Monday, 28 May 2012

Optimizing HBase MapReduce scans (for Hive)

By targeting data locality, full table scans of HBase using MapReduce across 373 million records are reduced from 19 minutes to 2.5 minutes. 

We've been posting some blogs about HBase Performance which are all based on the PerformanceEvaluation tools supplied with HBase.  This has helped us understand many characteristics of our system, but in some ways has sidetracked our tuning - namely investigating channel bonding to help increase inter machine bandwidth believing it was our primary limitation.  While that will help for many things (e.g. the copy between mappers and reducers), a key usage pattern involves full table scans of HBase (spawned by Hive) and in a well setup environment network traffic should be minimal for this.  Here I describe how we approached this problem, and the results.

The environment
We run Ganglia for cluster monitoring (and ours is public) and Puppet to provision machines.  As an aside, without these tools or an equivalent I don't think you can sanely hope to run HBase in production.  Here we are using the 6 node cluster, where each of the 6 slaves run a TaskTracker, DataNode and RegionServer, and each machine is Dell R720xd, with 64GB memory, 12xSATA 1TB drives with dual 6 core hyper threading CPUs.  Quoting the user list: "HBase should be able to stretch its legs with this hardware".

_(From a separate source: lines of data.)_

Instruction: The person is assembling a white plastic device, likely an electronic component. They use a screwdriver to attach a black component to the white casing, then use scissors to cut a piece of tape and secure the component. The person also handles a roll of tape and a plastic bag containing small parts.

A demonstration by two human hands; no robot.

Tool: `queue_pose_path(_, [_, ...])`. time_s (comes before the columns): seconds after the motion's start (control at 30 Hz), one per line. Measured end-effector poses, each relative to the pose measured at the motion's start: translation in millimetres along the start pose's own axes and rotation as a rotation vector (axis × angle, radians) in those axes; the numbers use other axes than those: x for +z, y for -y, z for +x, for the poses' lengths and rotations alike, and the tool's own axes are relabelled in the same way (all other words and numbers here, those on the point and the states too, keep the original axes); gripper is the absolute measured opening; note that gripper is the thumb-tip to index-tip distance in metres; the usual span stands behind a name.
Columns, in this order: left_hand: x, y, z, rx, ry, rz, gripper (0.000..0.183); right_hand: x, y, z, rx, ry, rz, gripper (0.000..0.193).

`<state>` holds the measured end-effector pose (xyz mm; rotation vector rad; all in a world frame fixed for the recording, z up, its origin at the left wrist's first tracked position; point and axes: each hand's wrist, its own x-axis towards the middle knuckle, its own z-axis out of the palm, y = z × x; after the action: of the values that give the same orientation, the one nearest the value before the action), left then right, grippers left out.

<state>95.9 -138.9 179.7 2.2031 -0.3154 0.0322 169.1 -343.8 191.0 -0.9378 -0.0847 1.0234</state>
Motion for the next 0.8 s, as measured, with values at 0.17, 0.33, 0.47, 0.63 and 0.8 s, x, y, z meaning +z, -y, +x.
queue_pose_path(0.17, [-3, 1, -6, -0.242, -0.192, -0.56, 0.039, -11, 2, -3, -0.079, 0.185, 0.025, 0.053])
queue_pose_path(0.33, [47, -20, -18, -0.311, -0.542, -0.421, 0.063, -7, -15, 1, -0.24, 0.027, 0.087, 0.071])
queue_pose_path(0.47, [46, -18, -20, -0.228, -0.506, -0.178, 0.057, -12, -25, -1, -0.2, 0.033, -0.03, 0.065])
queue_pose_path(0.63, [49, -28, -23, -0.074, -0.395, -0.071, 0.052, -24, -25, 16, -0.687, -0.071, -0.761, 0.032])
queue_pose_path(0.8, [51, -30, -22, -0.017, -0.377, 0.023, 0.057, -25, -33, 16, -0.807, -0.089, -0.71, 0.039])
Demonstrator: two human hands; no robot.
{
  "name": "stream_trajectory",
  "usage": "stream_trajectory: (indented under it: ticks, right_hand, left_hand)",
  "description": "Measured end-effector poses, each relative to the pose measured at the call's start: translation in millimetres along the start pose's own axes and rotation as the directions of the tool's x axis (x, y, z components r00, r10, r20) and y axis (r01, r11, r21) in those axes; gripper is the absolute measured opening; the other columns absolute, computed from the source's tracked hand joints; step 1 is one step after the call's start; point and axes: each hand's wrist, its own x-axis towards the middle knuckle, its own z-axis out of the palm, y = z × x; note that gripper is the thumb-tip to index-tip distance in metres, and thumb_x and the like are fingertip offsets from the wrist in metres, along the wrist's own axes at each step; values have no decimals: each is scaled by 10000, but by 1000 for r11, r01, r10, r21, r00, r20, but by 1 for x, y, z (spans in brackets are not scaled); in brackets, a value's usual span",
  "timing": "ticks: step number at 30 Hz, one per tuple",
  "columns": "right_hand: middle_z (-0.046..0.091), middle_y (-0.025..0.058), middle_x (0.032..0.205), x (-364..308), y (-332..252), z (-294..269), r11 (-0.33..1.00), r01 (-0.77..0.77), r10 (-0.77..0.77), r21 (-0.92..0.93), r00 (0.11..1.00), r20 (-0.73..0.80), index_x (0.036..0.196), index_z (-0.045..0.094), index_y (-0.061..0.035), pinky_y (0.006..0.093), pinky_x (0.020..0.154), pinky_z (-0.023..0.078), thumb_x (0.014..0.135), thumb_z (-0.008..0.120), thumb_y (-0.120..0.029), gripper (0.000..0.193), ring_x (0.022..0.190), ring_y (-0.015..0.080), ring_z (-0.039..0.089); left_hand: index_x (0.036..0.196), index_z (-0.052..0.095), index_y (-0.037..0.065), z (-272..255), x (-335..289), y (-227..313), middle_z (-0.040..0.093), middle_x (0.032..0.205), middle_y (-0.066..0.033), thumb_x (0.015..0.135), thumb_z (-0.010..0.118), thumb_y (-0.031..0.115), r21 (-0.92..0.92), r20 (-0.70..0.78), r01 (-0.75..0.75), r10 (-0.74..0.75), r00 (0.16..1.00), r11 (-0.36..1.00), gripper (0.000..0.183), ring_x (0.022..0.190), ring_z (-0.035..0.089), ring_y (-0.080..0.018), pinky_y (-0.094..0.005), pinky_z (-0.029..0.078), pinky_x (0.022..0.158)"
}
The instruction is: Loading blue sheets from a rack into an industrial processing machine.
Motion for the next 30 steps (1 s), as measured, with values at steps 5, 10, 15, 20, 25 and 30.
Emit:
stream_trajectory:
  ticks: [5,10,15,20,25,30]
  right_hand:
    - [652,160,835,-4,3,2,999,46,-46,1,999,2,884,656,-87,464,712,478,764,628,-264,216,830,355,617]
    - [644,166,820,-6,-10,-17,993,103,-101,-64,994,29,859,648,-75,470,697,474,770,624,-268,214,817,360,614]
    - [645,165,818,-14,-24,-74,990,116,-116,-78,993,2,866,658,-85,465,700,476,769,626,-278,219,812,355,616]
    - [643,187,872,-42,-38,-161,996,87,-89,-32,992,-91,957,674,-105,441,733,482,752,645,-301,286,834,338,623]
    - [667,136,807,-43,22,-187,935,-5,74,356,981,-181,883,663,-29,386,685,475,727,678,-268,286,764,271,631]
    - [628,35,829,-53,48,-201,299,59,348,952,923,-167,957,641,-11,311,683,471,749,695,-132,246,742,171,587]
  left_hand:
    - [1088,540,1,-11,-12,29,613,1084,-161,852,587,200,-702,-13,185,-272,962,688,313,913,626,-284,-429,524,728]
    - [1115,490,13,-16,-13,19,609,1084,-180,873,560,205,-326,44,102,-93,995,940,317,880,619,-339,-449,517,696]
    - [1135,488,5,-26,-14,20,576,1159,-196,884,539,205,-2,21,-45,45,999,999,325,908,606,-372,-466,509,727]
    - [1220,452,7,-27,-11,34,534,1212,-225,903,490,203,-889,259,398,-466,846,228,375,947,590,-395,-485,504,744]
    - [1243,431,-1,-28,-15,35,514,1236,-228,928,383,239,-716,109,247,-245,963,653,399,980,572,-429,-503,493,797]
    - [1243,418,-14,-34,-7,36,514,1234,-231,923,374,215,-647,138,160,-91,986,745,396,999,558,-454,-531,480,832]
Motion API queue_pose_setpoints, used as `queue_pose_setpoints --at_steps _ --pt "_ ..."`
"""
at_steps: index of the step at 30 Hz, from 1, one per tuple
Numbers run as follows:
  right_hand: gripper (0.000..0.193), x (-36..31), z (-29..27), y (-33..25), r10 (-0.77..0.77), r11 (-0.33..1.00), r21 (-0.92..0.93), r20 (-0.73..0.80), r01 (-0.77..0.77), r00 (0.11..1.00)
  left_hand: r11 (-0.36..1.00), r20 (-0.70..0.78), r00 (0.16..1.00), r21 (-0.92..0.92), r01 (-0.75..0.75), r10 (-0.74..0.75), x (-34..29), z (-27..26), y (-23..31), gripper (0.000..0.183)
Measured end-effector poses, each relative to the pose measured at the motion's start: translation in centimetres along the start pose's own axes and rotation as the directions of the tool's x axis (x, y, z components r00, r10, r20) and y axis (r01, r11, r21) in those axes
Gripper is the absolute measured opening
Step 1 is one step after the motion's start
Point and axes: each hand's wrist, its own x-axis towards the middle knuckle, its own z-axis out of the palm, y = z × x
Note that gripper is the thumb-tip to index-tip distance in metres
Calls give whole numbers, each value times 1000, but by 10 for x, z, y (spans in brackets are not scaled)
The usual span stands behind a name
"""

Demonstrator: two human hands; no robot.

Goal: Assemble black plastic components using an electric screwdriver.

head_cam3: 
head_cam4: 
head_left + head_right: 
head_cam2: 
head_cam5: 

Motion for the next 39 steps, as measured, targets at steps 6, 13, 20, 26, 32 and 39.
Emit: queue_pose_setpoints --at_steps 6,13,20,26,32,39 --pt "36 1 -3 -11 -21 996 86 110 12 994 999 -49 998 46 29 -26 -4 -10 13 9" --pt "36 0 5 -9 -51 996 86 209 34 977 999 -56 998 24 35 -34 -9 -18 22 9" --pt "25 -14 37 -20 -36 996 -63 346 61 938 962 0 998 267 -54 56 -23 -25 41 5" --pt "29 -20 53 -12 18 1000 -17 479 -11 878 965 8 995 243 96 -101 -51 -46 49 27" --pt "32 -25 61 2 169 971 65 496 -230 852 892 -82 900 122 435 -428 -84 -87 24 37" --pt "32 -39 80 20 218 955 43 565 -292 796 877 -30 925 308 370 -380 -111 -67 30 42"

As a naive person getting access to the new cluster I started by creating the HBase table, mounted a Hive table on it, and populated it with a select using data from a CSV file.

INSERT OVERWRITE occurrence_hbase SELECT * FROM occurrence_hdfs. 

The first good news was that this ran in only 2.5hrs to load up 367 million records with no pre splitting of the table and no failures (normally we use bulk loading tools but here I was feeling lazy).  I then crafted a super simple MR job based on TableMapReduceUtils that took an unfiltered Scan, and a Mapper that did nothing but increment a counter with the number of rows read.  This is a decent replica of what Hive would do when doing a range query (Hive does not do predicate push down to HBase with filters except for equality filters at the moment).  The first run took 19 minutes.  This test was across 200GB data (uncompressed) spread across 84 hard drives and 72 hyper threading cores reading it, so I knew it was too slow.  We started digging... here you find some insights as to how we approached the task.

Improvement #1: Host name versus IP address
On an early run, we see the following on the Ganglia bytes_out:

Here we see what we have seen many times - saturating our network.  But why?  These are Mappers that should be hitting local RegionServers using local drives (12 of them).  Looking at the number of data-local mappers spawned, we see that we have very low data-local map tasks:

This is suspicious, and if you see this, start investigating why.  Basically the MR job is spawning tasks to use data that reside on other machines.  For us, that means Mappers that are talking to region servers that are not local to it.  On investigation, and from reading HBASE-1672, we observe that when looking at a task attempt in the MR console, the task attempt and input split locations look suspiciously different:

These actually refer to the same machine, but one is using the IP address, and the other the host name.

HBase is using the TableInputFormat which is returning the IP (thanks Stack for pointing this out).  Now, it is important to note that this code is executed on the client calling machine, as it prepares a job for submission to the cluster.  In my setup I was running over VPN from my laptop which was providing IP addresses for the region locations.  The code in the TableInputFormatBase for our version of HBase was:

String regionLocation = table.getRegionLocation(keys.getFirst()[i]).getServerAddress().getHostname();

But on my laptop, a getHostname() on these machines always returned the IP address.  Moving my code onto the cluster and launching from there solved this issue.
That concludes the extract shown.